A question for 3dAP and latency in PGD

open-mmlab / mmdetection3d

OpenMMLab's next-generation platform for general 3D object detection.

https://mmdetection3d.readthedocs.io/en/latest/

Apache License 2.0

5.25k stars 1.54k forks source link

A question for 3dAP and latency in PGD #2433

Open benz725 opened 1 year ago

benz725 commented 1 year ago

I have a question for PGD (Probabilistic and Geometric Depth: Detecting Objects in Perspective).
In paper you mentioned that the inference on 1080TI, the latency is 28ms (or 36 Hz), is quicker than SMOKE and MonoFlex, and AP (I Guess is AP11) in KITTI is 24.35 18.34 16.90 (easy, moderate, hard). So how to get that result ? (A result run in latency 28ms and AP at 24.35 18.34 16.90 )

Tai-Wang commented 1 year ago

The AP is actually "AP11" following the convention of previous methods at that time. Our released models can achieve this performance as the benchmark shows. As for the latency, we used some engineering tricks to improve the released version, such as keeping the frozen_stage=1 in the backbone and using only 3-level FPN to reduce the computational overhead during deployment. Some of these tricks may be considered to be released later.

benz725 commented 1 year ago

The AP is actually "AP11" following the convention of previous methods at that time. Our released models can achieve this performance as the benchmark shows. As for the latency, we used some engineering tricks to improve the released version, such as keeping the frozen_stage=1 in the backbone and using only 3-level FPN to reduce the computational overhead during deployment. Some of these tricks may be considered to be released later.

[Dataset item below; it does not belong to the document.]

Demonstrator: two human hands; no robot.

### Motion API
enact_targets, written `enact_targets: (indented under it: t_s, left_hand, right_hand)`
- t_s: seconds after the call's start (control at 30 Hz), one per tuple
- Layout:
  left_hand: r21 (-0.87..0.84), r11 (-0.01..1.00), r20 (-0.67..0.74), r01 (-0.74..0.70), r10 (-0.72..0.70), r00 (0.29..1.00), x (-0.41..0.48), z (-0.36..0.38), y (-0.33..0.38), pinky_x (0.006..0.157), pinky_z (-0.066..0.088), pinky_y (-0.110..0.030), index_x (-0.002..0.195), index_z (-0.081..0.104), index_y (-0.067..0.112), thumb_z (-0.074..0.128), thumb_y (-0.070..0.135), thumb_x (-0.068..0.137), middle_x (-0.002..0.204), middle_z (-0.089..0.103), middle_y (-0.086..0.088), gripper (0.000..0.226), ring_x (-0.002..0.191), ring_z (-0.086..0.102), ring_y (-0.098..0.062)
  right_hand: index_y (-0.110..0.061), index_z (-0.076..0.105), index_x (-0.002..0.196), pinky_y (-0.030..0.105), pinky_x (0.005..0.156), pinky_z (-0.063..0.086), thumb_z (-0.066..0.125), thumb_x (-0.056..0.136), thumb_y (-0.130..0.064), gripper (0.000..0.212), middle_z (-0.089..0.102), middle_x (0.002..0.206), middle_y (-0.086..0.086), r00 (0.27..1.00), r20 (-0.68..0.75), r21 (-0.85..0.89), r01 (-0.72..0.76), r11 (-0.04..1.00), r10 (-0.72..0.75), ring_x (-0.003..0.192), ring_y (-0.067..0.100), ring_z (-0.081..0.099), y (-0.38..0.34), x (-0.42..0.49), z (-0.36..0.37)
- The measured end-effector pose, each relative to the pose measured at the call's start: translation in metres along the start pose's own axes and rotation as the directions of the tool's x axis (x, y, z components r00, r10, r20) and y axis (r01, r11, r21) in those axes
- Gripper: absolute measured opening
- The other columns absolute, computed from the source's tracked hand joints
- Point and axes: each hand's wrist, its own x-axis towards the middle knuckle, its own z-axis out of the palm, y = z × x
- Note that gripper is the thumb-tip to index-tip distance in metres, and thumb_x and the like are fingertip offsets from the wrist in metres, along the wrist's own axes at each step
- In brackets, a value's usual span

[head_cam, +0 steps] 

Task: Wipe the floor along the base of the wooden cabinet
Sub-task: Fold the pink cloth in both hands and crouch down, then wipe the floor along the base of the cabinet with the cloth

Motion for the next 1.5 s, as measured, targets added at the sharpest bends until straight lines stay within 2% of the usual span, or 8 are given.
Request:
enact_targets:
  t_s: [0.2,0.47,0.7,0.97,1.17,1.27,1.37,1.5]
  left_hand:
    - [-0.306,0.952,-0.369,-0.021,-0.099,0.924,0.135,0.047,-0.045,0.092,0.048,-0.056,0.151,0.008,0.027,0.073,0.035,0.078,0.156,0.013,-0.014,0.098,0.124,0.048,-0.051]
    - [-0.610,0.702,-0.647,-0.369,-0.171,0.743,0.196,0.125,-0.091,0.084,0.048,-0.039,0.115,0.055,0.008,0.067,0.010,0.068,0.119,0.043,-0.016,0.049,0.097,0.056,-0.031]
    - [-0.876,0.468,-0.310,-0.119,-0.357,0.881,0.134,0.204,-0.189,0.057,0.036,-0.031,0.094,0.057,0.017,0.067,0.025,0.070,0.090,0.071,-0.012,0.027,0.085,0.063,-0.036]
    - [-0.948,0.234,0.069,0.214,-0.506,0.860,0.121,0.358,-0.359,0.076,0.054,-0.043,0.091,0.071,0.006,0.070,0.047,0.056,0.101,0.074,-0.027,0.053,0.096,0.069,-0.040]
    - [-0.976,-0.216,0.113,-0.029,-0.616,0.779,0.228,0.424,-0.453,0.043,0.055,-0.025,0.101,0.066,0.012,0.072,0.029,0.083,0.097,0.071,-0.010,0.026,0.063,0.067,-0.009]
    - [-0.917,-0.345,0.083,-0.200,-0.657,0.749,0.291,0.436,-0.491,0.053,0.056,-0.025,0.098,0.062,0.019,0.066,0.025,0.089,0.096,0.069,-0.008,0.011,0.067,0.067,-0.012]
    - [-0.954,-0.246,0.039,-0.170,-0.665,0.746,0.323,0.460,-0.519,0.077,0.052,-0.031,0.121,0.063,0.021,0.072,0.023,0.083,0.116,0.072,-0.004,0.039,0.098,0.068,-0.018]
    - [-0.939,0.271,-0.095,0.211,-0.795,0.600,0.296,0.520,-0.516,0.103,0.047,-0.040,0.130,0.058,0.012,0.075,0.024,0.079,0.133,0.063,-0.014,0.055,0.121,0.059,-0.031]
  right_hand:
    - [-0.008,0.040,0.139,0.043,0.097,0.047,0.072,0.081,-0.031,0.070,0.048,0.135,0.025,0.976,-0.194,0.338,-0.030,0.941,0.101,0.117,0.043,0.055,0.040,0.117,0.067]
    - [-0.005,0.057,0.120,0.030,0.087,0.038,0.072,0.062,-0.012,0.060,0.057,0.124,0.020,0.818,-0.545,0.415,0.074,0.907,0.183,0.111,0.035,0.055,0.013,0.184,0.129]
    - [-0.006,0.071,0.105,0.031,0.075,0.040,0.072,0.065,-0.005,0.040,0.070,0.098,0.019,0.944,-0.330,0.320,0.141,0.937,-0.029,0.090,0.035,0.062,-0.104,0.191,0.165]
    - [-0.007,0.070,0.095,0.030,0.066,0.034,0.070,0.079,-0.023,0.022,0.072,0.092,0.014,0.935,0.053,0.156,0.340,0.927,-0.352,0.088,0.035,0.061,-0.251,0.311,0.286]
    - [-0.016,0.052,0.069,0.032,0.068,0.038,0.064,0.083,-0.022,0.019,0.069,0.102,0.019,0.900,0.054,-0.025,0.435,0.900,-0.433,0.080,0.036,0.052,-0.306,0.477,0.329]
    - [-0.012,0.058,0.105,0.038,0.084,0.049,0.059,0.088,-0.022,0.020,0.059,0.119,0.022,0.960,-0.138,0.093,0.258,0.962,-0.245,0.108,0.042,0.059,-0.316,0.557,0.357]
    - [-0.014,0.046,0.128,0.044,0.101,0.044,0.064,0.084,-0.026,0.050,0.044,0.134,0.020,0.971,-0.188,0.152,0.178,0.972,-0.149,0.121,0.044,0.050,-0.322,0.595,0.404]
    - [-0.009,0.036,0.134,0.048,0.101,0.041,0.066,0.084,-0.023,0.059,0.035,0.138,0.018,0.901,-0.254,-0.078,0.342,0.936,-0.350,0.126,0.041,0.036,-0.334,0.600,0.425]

Thank you for explanation. Another question, maybe not for this repository, that is: In 3d detection field, the two types of anchor-free method, the keypoint based method (SMOKE, MonoFlex, MonoPair, RTM3D) or the segmentation based method (PGD, FCOS3d), which one do you think is better ? (For precision and latency) If not convenient for you, you may not answer me. Thank you.

Tai-Wang commented 1 year ago

The classification of your listed papers is a little strange and inaccurate (PGD and FCOS3D are not segmentation-based methods). In general, you can consider SMOKE and FCOS3D as the basic data-driven works for monocular 3D detection, and others typically use monocular geometry (key points, pair-wise geometric relationship, perspective geometry constraints, etc.) to enhance the baseline frameworks.

benz725 commented 1 year ago

@Tai-Wang Because in the original paper FCOS, the author used the ideas from segmentation and said that can directly use the backbone from segmentation to do detection. Every point in the ground truth object can be seen as a positive sample . So I called them segmentation based method. On the other hand, RTM3D, SMOKE, CenterNet and MonoFlex, they only have one positive point (anchor point) for one object, and they don't need NMS. I think the former and latter are two different types of anchor-free method.